### What the exercise asks
The answer must consist solely of the lines below starting at the one containing "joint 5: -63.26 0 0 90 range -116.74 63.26" and ending at the one containing "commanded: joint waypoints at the", repeated exactly, with both ends included and all pictures omitted.

### Exercise materials
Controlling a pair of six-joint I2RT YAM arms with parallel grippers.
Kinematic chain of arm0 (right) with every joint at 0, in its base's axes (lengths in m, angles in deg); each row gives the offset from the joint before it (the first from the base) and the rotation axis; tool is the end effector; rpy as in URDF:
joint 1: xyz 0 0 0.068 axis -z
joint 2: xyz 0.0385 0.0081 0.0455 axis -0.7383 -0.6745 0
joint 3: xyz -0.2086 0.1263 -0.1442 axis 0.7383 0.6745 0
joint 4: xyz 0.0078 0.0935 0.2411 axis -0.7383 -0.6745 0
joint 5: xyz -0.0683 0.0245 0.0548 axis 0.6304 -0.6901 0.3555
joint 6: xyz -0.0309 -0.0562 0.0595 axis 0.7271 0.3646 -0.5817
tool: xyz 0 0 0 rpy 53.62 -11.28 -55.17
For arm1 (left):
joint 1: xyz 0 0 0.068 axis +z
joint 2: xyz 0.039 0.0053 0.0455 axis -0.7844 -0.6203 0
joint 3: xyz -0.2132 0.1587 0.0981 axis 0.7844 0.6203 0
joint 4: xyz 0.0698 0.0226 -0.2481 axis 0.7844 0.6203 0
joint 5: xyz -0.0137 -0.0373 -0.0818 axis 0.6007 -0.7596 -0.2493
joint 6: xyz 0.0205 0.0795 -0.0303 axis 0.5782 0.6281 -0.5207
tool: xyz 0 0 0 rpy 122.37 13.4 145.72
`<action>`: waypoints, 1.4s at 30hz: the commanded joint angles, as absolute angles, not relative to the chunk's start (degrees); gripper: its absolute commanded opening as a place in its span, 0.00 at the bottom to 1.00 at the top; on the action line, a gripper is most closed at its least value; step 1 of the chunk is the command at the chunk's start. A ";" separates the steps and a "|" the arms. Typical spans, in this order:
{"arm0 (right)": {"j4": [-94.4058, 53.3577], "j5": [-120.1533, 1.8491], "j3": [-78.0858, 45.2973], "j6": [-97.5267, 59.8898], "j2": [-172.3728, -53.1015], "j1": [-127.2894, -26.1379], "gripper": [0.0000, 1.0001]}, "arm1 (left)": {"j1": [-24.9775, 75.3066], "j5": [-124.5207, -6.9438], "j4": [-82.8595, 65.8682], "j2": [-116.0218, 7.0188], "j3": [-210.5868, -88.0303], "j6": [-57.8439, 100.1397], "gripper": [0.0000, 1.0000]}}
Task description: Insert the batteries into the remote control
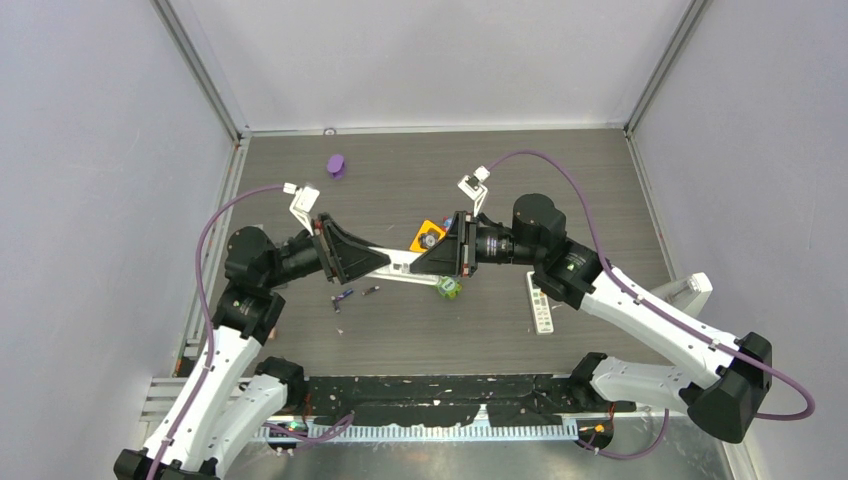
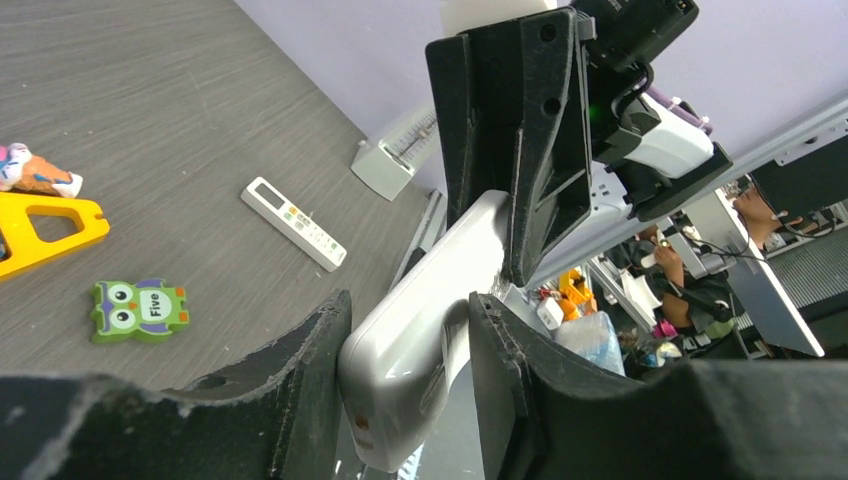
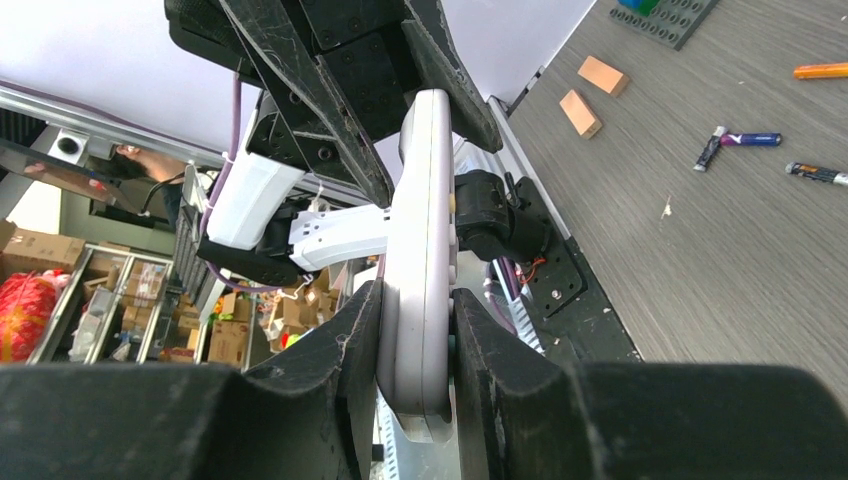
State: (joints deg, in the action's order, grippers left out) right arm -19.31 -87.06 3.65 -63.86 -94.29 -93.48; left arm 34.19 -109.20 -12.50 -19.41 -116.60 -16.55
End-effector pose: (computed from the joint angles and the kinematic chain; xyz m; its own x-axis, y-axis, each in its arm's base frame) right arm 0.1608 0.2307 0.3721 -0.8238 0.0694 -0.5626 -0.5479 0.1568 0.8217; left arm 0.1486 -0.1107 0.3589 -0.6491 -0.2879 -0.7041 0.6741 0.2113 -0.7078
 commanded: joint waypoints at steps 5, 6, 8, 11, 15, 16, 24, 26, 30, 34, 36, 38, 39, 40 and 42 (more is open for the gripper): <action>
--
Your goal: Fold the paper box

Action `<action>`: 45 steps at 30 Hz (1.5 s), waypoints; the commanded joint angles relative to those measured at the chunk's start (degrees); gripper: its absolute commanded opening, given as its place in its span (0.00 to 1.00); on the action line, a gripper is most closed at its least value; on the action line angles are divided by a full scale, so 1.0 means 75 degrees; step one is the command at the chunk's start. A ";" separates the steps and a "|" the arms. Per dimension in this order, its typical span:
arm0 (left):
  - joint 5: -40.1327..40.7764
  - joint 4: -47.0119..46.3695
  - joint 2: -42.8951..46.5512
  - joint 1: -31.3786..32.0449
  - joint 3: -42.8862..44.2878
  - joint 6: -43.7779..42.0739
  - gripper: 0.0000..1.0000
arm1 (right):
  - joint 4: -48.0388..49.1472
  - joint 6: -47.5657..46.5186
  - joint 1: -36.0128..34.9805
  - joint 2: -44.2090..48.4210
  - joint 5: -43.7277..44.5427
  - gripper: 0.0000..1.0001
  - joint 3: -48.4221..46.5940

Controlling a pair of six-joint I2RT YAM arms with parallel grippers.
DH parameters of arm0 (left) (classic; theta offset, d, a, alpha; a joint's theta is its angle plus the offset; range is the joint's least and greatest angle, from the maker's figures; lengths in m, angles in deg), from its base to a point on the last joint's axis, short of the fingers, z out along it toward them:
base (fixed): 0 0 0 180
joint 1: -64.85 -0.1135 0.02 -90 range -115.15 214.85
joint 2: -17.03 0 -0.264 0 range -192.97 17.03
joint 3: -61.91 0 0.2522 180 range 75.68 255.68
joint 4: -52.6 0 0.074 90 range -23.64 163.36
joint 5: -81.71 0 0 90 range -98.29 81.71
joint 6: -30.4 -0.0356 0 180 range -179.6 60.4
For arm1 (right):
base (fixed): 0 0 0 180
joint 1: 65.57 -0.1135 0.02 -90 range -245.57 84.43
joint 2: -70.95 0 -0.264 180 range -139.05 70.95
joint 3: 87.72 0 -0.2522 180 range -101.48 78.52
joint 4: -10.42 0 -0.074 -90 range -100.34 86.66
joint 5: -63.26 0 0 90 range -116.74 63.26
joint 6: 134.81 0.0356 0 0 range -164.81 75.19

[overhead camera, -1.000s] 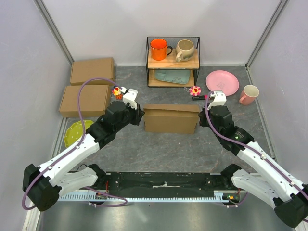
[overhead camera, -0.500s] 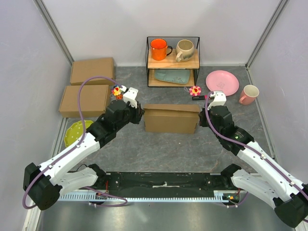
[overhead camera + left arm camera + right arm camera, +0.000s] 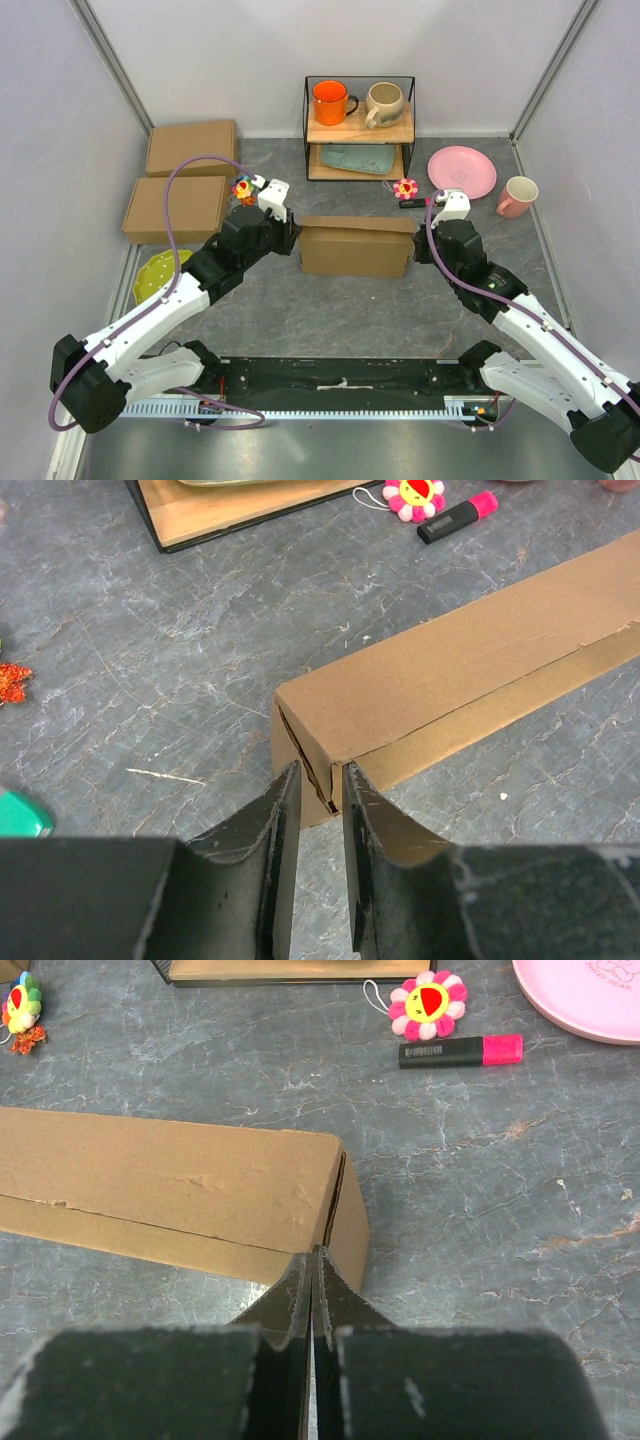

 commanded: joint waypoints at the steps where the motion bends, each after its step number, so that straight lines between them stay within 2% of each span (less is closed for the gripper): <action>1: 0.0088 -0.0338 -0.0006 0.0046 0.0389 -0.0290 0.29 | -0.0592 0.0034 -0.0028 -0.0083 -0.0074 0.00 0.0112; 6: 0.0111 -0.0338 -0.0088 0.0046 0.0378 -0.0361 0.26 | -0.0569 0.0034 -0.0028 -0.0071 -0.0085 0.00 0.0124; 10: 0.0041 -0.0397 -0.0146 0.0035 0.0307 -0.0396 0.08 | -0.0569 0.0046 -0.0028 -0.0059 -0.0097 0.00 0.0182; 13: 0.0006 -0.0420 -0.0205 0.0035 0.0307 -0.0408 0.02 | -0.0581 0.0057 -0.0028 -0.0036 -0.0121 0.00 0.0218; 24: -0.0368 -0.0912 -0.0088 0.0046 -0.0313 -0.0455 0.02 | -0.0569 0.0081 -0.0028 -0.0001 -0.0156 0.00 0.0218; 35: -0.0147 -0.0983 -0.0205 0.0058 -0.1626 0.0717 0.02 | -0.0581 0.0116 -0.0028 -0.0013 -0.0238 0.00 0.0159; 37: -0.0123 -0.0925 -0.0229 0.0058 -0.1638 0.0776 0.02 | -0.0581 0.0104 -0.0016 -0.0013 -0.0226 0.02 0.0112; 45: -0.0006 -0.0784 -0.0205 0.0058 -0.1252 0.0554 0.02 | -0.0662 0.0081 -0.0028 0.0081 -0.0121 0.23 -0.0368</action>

### Task solution
joint 5: -63.26 0 0 90 range -116.74 63.26
joint 6: 134.81 0.0356 0 0 range -164.81 75.19

[overhead camera, -1.000s] 
[overhead camera, -0.500s] 
[overhead camera + left arm camera + right arm camera, +0.000s] 

 commanded: joint waypoints at the steps where the motion bends, each after its step number, so that straight lines between them stay within 2% of each span (less is closed for the gripper): <action>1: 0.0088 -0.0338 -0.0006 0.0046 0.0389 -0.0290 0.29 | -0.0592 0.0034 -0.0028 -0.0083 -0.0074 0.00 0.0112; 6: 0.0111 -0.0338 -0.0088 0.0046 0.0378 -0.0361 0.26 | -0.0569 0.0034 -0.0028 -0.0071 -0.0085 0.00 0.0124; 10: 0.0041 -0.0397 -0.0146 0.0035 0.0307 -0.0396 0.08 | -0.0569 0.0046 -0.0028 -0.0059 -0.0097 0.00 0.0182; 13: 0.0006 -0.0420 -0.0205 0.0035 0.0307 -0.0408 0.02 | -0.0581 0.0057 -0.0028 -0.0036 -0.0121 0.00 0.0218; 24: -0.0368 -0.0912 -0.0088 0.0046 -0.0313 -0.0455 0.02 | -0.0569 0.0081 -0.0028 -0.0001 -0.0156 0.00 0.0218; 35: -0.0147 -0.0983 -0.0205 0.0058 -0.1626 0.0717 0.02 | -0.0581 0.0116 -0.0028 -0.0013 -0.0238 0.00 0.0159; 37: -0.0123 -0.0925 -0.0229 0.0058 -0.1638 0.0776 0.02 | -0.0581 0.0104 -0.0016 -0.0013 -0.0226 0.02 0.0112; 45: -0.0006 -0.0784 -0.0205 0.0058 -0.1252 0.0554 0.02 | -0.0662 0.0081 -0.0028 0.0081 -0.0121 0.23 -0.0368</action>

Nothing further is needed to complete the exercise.